**Task instructions**
Your copy of the entries must be exact, and it must not include the pictures.

**Provided records**
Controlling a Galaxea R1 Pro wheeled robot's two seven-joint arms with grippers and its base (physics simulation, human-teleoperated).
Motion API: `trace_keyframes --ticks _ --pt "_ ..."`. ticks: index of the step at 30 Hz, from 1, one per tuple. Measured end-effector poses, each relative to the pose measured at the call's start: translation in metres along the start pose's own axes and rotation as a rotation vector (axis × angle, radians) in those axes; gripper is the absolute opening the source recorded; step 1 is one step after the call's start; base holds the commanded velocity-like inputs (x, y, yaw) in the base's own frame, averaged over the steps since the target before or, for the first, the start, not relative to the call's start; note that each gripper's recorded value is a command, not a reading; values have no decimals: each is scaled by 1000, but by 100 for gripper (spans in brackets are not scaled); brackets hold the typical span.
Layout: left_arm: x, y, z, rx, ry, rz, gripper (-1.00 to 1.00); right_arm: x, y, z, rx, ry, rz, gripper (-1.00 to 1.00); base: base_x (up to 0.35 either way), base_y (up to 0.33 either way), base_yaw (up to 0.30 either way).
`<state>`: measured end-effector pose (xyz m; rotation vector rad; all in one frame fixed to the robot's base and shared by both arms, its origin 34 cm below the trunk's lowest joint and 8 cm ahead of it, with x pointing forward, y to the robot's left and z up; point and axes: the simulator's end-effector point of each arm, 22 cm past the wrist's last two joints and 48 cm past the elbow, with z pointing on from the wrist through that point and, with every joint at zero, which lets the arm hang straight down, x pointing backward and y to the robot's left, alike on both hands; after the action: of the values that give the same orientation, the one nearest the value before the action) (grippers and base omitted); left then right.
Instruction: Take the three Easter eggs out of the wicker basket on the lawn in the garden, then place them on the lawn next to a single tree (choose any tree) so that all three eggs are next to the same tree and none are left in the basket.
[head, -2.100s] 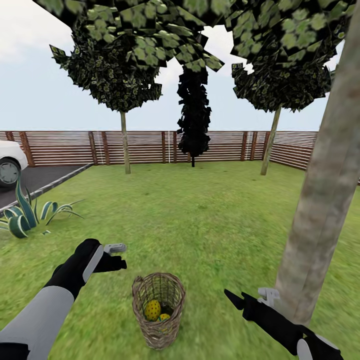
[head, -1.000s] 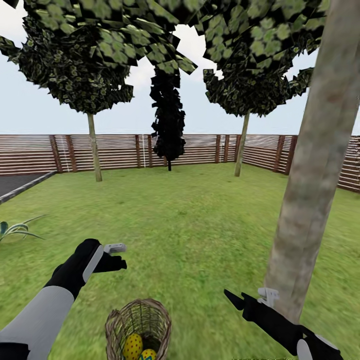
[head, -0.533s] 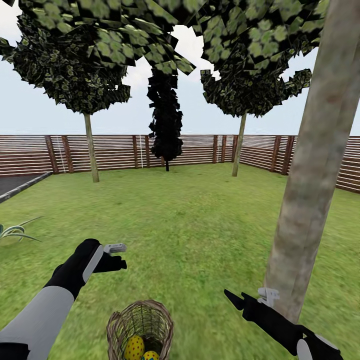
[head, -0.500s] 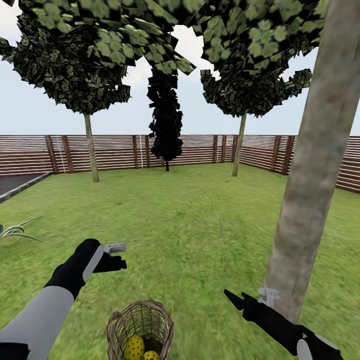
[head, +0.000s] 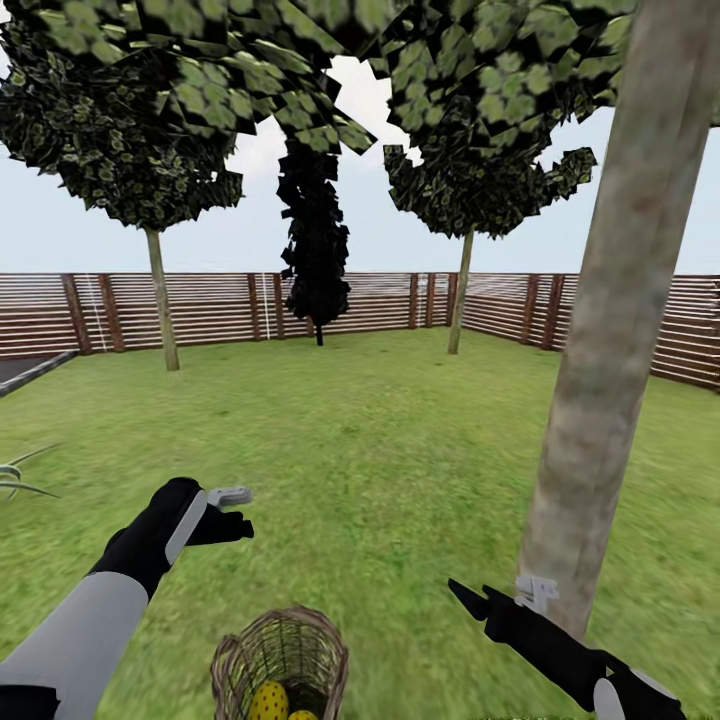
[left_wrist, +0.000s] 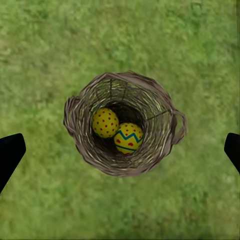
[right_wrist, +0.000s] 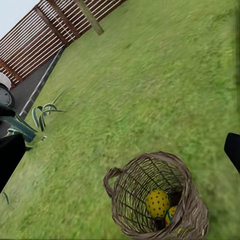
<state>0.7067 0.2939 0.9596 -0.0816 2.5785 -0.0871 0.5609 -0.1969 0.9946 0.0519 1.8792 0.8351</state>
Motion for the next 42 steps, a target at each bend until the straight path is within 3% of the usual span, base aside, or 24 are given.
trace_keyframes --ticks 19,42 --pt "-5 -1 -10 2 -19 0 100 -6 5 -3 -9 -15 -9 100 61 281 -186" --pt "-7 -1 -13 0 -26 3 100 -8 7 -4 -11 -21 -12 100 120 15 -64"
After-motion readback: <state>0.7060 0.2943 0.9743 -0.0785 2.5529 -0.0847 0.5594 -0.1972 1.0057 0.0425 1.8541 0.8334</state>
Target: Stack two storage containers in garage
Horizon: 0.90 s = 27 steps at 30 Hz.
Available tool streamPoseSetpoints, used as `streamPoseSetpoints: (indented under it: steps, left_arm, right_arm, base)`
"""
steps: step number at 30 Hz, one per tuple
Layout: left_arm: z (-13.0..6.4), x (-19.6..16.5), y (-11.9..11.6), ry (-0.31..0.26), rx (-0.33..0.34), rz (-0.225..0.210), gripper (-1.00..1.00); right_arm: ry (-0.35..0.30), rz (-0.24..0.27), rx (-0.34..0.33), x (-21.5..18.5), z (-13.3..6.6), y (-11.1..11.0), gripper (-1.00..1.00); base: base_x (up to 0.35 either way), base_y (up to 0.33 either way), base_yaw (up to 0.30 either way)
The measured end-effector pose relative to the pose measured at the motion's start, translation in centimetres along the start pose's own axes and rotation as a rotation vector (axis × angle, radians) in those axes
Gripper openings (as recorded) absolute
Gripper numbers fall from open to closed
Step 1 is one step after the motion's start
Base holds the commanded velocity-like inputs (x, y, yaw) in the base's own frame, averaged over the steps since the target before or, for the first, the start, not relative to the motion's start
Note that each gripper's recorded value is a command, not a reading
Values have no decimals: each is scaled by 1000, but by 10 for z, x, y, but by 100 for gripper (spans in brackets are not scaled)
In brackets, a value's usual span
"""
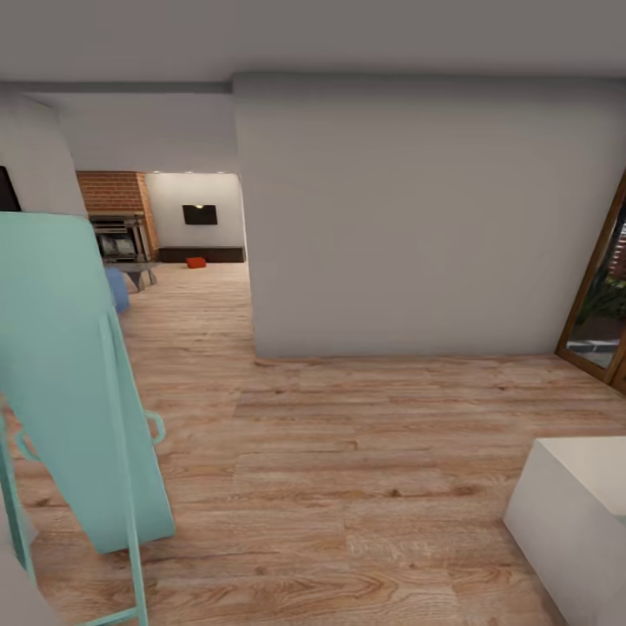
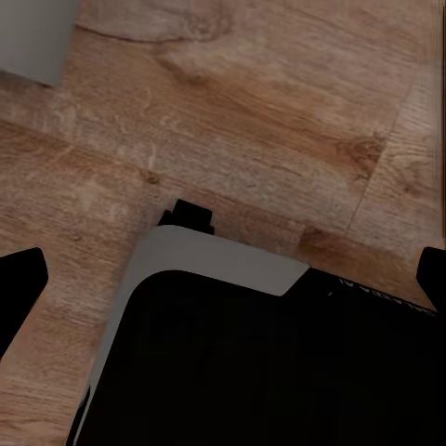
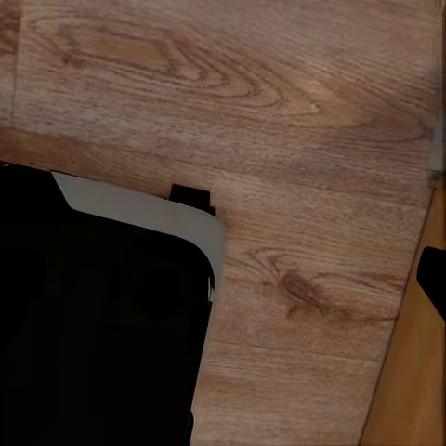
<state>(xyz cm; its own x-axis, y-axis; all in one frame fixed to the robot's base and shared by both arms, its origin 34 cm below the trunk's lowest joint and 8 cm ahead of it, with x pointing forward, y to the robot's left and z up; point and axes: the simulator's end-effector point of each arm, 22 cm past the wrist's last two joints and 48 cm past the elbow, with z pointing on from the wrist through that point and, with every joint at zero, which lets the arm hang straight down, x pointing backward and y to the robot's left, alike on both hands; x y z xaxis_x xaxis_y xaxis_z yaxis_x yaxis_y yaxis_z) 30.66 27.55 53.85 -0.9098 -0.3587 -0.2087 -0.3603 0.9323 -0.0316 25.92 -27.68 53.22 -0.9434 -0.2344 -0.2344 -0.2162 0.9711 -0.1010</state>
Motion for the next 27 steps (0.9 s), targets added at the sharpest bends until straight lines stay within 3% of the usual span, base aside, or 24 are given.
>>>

**Result**
Controlling a Galaxea R1 Pro wheeled robot's two seven-joint arms with grippers and its base (physics simulation, human-teleoperated).
Motion API: `trace_keyframes --ticks _ --pt "_ ..."`. ticks: index of the step at 30 Hz, from 1, one per tuple. Measured end-effector poses, each relative to the pose measured at the call's start: translation in metres along the start pose's own axes and rotation as a rotation vector (axis × angle, radians) in those axes; gripper is the absolute opening the source recorded; step 1 is one step after the call's start; base holds the commanded velocity-like inputs (x, y, yaw) in the base's own frame, averaged over the steps since the target before or, for the first, the start, not relative to the call's start; note that each gripper's recorded value is a command, not a reading; values have no decimals: each is scaled by 1000, but by 100 for gripper (spans in brackets are not scaled); brackets hold the typical span.
Layout: left_arm: x, y, z, rx, ry, rz, gripper (-1.00 to 1.00); right_arm: x, y, z, rx, ry, rz, gripper (-1.00 to 1.00); base: base_x (up to 0.35 either way), base_y (up to 0.33 either way), base_yaw (up to 0.30 either way).
`<state>`: measured end-effector pose (xyz m; rotation vector rad; all in one frame fixed to the robot's base and shared by both arms, its origin 34 cm below the trunk's lowest joint and 8 cm ahead of it, with x pointing forward, y to the robot's left and z up; point and axes: the simulator's end-effector point of each arm, 22 cm past the wrist's last two joints and 48 cm past the elbow, with z pointing on from the wrist through that point and, with every joint at zero, which lets the arm hang straight down, x pointing backward and y to the robot's left, alike on both hands; after the action: of the values that give the same orientation, the one nearest the value before the action) (grippers and base omitted); left then right.
Instruction: Take the three Easter eggs out of the wicker basket on the lawn in the garden, then place them on the lawn next to a single tree (choose any tree) so that all three eggs are next to the same tree and none are left in the basket.
[head, -2.100s] 
[head, -1.000s] 
[head, -0.533s] 
[head, -0.500s] 
[head, +0.000s] 
[left_wrist, +0.000s] 
[right_wrist, +0.000s] 
<state>0.7067 0.2939 0.9596 -0.0816 2.5785 -0.0871 0.5609 -0.1969 0.9946 0.0519 1.8792 0.8351</state>
Motion for the next 42 steps, a target at each bend until the straight path is within 3% of the usual span, base aside, or 24 are given.
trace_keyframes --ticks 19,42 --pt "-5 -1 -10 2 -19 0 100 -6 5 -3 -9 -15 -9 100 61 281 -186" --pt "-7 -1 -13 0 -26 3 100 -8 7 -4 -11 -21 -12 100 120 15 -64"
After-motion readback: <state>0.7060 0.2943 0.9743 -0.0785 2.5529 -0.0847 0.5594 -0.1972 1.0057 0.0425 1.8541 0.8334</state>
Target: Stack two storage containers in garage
Horizon: 0.90 s = 27 steps at 30 Hz.
Available tool streamPoseSetpoints, used as `streamPoseSetpoints: (indented under it: steps, left_arm, right_arm, base)`
"""
steps: step number at 30 Hz, one per tuple
Layout: left_arm: z (-13.0..6.4), x (-19.6..16.5), y (-11.9..11.6), ry (-0.31..0.26), rx (-0.33..0.34), rz (-0.225..0.210), gripper (-1.00..1.00); right_arm: ry (-0.35..0.30), rz (-0.24..0.27), rx (-0.34..0.33), x (-21.5..18.5), z (-13.3..6.6), y (-11.1..11.0), gripper (-1.00..1.00); base: base_x (up to 0.35 either way), base_y (up to 0.33 either way), base_yaw (up to 0.30 either way)
The measured end-effector pose relative to the pose measured at the motion's start, translation in centimetres along the start pose's own axes and rotation as a rotation vector (axis × angle, radians) in those axes
Gripper openings (as recorded) absolute
Gripper numbers fall from open to closed
Step 1 is one step after the motion's start
Base holds the commanded velocity-like inputs (x, y, yaw) in the base's own frame, averaged over the steps since the target before or, for the first, the start, not relative to the motion's start
Note that each gripper's recorded value is a command, not a reading
Values have no decimals: each is scaled by 1000, but by 10 for z, x, y, but by 100 for gripper (spans in brackets are not scaled)
In brackets, a value's usual span
"""
<state>(xyz cm; its own x-axis, y-axis; all in one frame fixed to the robot's base and shared by both arms, its origin 34 cm below the trunk's lowest joint and 8 cm ahead of it, with x pointing forward, y to the robot's left and z up; point and axes: the simulator's end-effector point of each arm, 22 cm past the wrist's last two joints and 48 cm past the elbow, with z pointing on from the wrist through that point and, with every joint at zero, which lets the arm hang straight down, x pointing backward and y to the robot's left, alike on both hands; x y z xaxis_x xaxis_y xaxis_z yaxis_x yaxis_y yaxis_z) 30.66 27.55 53.85 -0.9098 -0.3587 -0.2087 -0.3603 0.9323 -0.0316 25.92 -27.68 53.22 -0.9434 -0.2344 -0.2344 -0.2162 0.9711 -0.1010</state>
Motion for the next 27 steps (0.9 s), targets added at the sharpest bends until straight lines stay within 3% of the usual span, base aside, or 24 are given.
>>>

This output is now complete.